If this were to continue for months to years, you would develop areas of abnormally enlarged muscles and areas of muscle atrophy. This asymmetry could lead to joint instability followed by inflammation and arthritis. Not only did this pebble end your race, it ended your career.
The effects are profound, and the domino kicking off the cascade of events was a subtle, tiny pebble.
Do our animals have "pebbles in their shoes?"
Our dogs run and hike with us without the opportunity to tell us they may have “pebbles in their shoes.” Many times, we won’t know to start looking for the pebble until the arthritis stage sets in – years after the first domino fell.
What if we could learn to identify the early signs of a pebble and correct the compensations? Could our dogs enjoy more time happily hiking by our sides?
seeing through new eyes
Last week I had the privilege of being a coach in CuraCore’s Medical Acupuncture for Veterinarians certification course. All the students were veterinarians, and many had years of experience under their belts. Regardless of experience, last week they were seeing the animals’ bodies from the perspective of acupuncture for the first time. I could have wiped the pooling drool off the floor from so many dropped jaws – from the veterinarians, that is.

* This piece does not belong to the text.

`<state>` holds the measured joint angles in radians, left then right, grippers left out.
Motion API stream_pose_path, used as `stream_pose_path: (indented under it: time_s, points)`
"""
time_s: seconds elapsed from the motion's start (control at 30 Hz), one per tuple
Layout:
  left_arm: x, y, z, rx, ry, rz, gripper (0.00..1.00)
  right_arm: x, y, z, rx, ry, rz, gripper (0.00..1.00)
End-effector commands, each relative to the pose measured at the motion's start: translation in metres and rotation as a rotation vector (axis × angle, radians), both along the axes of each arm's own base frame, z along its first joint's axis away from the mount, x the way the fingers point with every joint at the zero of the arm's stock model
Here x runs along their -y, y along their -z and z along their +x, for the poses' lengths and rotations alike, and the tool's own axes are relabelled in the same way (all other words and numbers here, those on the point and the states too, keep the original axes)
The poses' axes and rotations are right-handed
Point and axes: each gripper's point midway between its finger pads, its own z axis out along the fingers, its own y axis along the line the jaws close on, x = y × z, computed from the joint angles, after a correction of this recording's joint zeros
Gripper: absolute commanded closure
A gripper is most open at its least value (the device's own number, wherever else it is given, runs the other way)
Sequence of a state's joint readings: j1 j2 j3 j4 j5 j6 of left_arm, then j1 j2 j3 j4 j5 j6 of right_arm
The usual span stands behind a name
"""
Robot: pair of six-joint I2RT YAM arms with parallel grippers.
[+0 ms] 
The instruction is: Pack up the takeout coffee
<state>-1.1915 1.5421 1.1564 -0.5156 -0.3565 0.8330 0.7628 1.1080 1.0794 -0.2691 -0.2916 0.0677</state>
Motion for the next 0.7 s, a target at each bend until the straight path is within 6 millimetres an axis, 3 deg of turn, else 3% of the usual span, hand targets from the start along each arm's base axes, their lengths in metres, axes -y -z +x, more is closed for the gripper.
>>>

In this forum, I was reminded of the profound power in subtlety. Subtle asymmetries in an animal’s gait often go unnoticed. Subtle changes in muscle tone or tenderness are seldom identified. Shifts in posture happen so slowly they may be considered normal. These subtle changes lead to profound pathologies that end our dogs’ hiking days too soon.
As an acupuncture coach in this course, however, I was teaching students to identify subtlety and treat subtly. One of our patients was a 12-year-old Lab named Huck. In learning to see through new eyes, one student noticed Huck had a rotated pelvis and sat crookedly. His pelvis rotated to the right and his left leg splayed out to the side. She also identified tiny trigger points in his lumbar back musculature.
Subtle.
This was the first time the student, a veterinarian with 20 years of experience, identified these clues. Astonishment was evident on her face when Huck’s posture began to change after only 15 tiny acupuncture needles, 20 minutes, massage and laser therapy. By the end of the treatment, Huck sat squarely.
inspired by teaching
We took a tiny pebble out of Huck’s shoe, so to speak, and we stopped the dominos.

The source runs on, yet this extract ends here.